Jean Arp's Octopus
Dreamed 2001/2/26 by Wayan
For cartoonist Emil Ferris
THAT DAY
Overwork. I'm transcribing old journals--late 1984 when I worked at Stanford. Find the manuscript of Two Bishop Applicants, a wild dream of witches dueling over a job in the Stanford church... weird, since yesterday I read the published version for the first time in years.
Evening: watch anime. Vision of Escaflowne. Powerful! I like that Merle the shy little catgirl comes into her own--points out Hitomi's in no position to give advice, waffling between Van and Allen, basically avoids thinking about her sexual feelings, hides from herself as much as from others. "If it's nebulous, maybe it won't cause any harm".
I do that.
But the strongest moment for me is the ghost of Hitomi's grandma, telling her "Your tarot readings don't SEE the future, they CHOOSE the future. And you've been choosing from fear and anxiety. You've selected disasters for your friends! You MUST trust the world, and people, to manifest good things... if you keep living in your fears, they WILL MANIFEST." Uncomfortable message for me--though I do live in less fear than I did, I still struggle with a pessimist inside who DOES limit what I can get, do, even be. Florence Shinn argued this in The Game of Life--prayers are answered, and that's dangerous! Many of our expectations are grim, limited, even painful. We manifest stuff we don't want.

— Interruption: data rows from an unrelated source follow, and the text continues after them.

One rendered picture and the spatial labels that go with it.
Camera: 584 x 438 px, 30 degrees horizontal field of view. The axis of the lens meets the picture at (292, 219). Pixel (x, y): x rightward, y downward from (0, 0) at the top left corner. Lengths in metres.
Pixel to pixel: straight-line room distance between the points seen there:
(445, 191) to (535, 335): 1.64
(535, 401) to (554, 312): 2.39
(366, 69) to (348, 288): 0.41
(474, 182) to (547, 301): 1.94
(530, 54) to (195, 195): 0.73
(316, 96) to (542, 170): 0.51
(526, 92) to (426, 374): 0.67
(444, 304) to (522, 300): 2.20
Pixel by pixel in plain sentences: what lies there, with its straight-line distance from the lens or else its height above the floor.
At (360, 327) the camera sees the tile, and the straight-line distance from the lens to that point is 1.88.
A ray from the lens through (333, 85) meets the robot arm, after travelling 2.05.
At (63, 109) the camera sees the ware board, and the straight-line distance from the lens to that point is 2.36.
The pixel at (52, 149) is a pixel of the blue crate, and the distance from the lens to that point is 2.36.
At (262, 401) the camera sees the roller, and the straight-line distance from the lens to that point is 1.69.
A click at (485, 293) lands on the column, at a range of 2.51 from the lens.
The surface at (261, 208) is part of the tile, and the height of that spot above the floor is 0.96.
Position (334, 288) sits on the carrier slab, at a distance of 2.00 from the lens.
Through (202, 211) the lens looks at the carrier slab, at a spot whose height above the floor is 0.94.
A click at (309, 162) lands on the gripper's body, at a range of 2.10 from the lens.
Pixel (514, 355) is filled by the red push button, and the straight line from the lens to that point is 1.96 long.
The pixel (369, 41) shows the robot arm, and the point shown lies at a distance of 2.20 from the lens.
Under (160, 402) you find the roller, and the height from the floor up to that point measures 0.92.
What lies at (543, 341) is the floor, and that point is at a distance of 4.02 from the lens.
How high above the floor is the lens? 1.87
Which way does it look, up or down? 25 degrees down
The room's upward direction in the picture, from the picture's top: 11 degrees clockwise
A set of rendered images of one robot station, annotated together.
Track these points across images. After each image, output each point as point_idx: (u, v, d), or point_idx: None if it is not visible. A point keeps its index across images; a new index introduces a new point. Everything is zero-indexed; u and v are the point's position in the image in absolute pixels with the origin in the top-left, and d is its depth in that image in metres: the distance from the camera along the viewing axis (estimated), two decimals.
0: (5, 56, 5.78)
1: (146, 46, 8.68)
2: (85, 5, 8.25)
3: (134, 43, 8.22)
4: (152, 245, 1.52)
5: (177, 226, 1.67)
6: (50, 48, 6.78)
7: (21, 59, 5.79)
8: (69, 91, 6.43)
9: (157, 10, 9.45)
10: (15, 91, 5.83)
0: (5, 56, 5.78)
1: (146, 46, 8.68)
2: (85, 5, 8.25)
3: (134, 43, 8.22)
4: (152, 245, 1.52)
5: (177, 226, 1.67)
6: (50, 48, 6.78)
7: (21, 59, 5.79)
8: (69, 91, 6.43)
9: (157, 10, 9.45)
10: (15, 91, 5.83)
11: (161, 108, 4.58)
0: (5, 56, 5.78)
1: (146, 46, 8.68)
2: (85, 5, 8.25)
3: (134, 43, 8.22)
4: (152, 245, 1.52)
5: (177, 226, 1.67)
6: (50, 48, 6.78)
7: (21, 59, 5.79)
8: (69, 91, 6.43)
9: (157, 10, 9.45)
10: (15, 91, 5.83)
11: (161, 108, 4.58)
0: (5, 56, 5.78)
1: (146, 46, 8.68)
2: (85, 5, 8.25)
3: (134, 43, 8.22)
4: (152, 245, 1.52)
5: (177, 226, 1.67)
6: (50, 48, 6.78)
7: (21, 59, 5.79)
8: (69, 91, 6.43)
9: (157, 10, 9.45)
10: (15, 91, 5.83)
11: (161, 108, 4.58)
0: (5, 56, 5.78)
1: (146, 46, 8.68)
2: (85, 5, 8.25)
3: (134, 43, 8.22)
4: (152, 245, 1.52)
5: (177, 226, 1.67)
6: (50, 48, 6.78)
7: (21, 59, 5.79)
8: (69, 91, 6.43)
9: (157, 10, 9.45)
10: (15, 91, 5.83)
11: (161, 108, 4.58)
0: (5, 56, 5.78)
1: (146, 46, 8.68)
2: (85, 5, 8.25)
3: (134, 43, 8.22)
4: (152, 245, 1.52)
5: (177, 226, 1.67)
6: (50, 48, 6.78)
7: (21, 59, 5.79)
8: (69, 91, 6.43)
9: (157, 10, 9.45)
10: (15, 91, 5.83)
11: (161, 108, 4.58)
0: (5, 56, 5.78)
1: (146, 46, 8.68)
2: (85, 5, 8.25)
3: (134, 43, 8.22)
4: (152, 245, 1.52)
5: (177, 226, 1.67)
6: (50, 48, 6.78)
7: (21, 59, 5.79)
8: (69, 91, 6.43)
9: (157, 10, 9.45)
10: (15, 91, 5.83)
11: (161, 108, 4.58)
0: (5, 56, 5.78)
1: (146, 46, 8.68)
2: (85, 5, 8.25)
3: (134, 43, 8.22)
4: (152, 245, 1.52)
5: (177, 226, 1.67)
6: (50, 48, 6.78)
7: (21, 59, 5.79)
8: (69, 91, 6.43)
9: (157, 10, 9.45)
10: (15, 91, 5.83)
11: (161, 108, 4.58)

A friend comes by and talks about freedom experienced moment to moment... same damn thing.
THAT NIGHT
I'm on a library terrace in a dream city, holding a book too valuable to be allowed out of the building--but I'm amazed it's in my hands at all. It's surrealist Jean Arp's sketchbook, an 11x14" spiral-bound pad of pencil work, from 1989. I'm also amazed at that date; I thought he died decades earlier, like most of the Surrealists. To live a century or so he must have done something right.
I open it to find a picture of a complex indoor space with halls running off into deep perspective; but the entrances to the corridors also form a boxy, rhythmic composition that looks at first glance like a comics page, where each choice in the maze is a panel--a moment of time! Arp created a sense of surreal depth by using texture--from crosshatching to soft felt-pens to very hard dotted shading.
But behind the textures and the depth, something nags me. I keep looking till it pops out: four crucial points (junctions or visual snags) are in the same relative positions in EACH panel. They're variations on a structural theme! The four points form an irregular trapezoid--no symmetry or symbolism I can see--just arbitrary anchors. But the SAME anchors, hidden beneath the fantastic complexity of a master surrealist. That repetition-with-variation is what makes the drawing hypnotic to me.
I feel envious--this is merely an unnamed sketch in Arp's book, and it's beyond me. I'm just not a great artist. Can feel it here--the difference.
I carry the journal up to a sunny terrace with a view. Others from my art class are here... I sit on the wide parapet and explore the paper sack that was catalogued with the book. It's Jean Arp's LUNCH! From 1989. Just the leftovers, of course, but whoever saved the journal thought we might be interested to know what food he liked too.
Sushi! Pickled ginger, wasabi, and... an octopus tentacle.
Without thinking about it, I pop the octo in my mouth and start chewing. It tastes fine, after twelve years! Rubbery, but aren't they always? Only after I've chewed it soft and am about to swallow do I really face what I've done--eaten part of a historic library item! Blush like Hitomi when she blurts out to Allen that she likes him, and when Merle points out her dithering between Allen & Van...
Suddenly I panic. Stale sushi is dangerous! And this is TWELVE YEARS stale! Ugh.
I want to spit it out, but I'm embarrassed to with my classmates there on the terrace. And, strangely, my body is saying it's safe, still fresh, impossibly, despite the years.
Transubstantiation! It's an octopian Communion wafer to the Church of Surrealism.
I wake with my mouth still full--my fear keeps me from quite swallowing Surrealism, but my embarrassment and body-sense both won't spit it out either!
I just can't digest Arp. Or spit him out.